■ GOAL OF THE EXERCISE
Count every line below that contains "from", then give that count and nothing else.

RECORDED INFORMATION START

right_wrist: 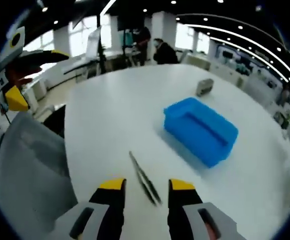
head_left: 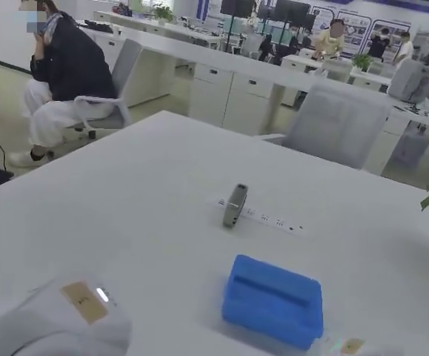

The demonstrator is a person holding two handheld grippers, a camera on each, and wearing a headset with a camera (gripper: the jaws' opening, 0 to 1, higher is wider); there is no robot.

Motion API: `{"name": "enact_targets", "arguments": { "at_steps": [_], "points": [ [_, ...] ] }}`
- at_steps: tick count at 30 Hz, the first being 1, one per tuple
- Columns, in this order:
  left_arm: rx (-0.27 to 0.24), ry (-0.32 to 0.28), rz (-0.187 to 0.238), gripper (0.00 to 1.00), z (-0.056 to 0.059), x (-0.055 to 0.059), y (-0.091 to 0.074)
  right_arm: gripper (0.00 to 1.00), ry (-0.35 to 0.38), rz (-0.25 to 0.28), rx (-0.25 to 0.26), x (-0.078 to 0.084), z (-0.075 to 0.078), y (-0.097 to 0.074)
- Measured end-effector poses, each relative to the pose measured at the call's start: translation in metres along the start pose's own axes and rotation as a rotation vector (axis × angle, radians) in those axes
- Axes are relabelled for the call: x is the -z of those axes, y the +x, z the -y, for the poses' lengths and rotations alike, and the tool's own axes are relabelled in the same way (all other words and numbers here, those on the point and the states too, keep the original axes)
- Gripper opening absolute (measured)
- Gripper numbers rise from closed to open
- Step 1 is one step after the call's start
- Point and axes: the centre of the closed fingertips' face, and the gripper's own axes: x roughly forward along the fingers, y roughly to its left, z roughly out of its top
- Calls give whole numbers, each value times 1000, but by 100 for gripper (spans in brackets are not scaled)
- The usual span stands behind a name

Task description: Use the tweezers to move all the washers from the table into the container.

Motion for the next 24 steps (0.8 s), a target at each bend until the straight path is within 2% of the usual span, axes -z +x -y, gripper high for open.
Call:
{"name": "enact_targets", "arguments": {
  "at_steps": [2,4,5,7,10,15,18,22,24],
  "points": [
    [3,6,1,98,0,-1,0,33,57,41,42,-1,4,-12],
    [5,13,2,98,0,-3,2,35,103,54,47,2,4,-24],
    [8,15,2,98,1,-3,2,37,123,68,72,2,6,-32],
    [15,20,1,98,3,-4,4,38,130,90,105,1,7,-45],
    [21,25,4,98,5,-5,5,42,165,127,125,-3,6,-61],
    [36,22,-4,97,11,-4,9,56,218,191,143,-16,-9,-85],
    [46,25,-8,97,15,-3,11,63,224,198,159,-17,-15,-93],
    [49,38,-18,97,17,-1,12,73,256,210,188,-14,-14,-98],
    [54,34,-21,97,18,0,13,75,280,205,181,-11,-14,-98]
  ]
}}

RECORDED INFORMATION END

■ WRITTEN ANSWER
2